(Collected data entries)
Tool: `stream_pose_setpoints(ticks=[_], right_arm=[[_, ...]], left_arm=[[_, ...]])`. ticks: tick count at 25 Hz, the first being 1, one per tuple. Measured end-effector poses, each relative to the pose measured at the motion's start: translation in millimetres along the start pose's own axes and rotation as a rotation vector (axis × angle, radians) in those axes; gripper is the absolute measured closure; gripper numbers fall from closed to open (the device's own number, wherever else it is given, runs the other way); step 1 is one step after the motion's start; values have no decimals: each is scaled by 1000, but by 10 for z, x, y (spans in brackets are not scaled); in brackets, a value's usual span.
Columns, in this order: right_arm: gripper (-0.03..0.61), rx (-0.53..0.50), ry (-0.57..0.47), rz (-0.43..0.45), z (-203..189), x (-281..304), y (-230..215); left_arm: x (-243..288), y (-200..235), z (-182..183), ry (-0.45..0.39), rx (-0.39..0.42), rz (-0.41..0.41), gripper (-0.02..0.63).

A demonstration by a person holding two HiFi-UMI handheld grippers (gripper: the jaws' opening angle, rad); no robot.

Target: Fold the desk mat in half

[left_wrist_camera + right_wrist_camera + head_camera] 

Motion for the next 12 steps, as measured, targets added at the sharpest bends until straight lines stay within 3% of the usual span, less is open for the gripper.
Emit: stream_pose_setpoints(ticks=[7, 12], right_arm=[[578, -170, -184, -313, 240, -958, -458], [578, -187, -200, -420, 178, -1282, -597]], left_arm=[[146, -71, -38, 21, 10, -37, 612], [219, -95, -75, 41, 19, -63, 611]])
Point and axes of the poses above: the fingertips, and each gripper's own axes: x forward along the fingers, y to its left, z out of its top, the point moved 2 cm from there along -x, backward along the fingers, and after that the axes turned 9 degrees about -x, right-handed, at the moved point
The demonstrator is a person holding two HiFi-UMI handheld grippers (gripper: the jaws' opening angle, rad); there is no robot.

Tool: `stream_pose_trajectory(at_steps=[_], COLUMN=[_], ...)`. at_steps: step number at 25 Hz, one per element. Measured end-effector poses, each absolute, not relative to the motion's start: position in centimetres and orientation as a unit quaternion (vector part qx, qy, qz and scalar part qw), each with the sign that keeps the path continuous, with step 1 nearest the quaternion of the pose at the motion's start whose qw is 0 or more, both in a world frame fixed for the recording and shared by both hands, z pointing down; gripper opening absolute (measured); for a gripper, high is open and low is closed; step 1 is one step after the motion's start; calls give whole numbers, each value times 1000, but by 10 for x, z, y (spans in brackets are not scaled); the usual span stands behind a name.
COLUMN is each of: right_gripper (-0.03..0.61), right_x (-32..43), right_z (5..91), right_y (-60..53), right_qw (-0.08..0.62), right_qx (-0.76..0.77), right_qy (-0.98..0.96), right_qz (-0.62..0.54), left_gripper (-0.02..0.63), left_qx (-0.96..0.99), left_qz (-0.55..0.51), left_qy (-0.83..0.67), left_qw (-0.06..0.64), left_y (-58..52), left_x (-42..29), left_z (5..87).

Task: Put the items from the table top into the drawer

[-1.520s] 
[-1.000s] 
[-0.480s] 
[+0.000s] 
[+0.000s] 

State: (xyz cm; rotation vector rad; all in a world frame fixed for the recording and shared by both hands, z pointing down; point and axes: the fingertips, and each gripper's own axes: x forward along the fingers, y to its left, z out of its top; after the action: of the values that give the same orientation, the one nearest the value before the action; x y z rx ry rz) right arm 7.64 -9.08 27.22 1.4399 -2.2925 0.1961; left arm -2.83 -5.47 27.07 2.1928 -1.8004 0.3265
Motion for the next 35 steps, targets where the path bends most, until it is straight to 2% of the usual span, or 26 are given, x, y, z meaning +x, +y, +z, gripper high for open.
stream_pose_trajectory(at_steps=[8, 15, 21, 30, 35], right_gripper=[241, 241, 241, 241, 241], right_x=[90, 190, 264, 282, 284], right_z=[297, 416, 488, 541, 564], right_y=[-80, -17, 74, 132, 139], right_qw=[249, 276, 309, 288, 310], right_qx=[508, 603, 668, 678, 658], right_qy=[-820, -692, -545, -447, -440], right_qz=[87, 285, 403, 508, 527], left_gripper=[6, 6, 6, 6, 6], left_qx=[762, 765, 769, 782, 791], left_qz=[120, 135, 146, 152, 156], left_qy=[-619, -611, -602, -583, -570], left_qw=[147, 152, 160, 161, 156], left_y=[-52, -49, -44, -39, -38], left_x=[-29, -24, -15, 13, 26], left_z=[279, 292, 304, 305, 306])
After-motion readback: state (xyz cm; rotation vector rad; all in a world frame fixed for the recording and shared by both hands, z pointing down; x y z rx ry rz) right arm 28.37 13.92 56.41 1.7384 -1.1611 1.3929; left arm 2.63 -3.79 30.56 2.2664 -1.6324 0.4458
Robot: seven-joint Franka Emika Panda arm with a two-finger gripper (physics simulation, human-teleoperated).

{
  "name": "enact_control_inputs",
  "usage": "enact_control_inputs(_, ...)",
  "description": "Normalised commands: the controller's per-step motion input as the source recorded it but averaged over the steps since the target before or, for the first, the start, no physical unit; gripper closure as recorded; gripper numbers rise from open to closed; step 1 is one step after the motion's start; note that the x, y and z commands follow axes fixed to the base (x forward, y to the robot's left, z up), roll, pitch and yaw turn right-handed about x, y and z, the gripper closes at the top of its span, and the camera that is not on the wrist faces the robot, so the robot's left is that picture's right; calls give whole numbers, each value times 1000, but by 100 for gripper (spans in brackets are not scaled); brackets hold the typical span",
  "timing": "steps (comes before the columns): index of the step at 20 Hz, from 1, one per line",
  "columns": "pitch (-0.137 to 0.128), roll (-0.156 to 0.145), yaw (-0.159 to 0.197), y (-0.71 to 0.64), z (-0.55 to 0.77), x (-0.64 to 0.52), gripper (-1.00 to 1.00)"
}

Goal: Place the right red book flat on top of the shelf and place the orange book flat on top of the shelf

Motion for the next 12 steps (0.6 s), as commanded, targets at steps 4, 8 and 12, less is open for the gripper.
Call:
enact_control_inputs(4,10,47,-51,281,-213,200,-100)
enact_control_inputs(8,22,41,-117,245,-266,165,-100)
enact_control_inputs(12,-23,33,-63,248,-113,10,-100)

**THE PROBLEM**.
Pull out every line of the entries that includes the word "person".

**FINISHED EXERCISE**.
A demonstration by a person holding two HiFi-UMI handheld grippers (gripper: the jaws' opening angle, rad); no robot.
The demonstrator is a person holding two HiFi-UMI handheld grippers (gripper: the jaws' opening angle, rad); there is no robot.

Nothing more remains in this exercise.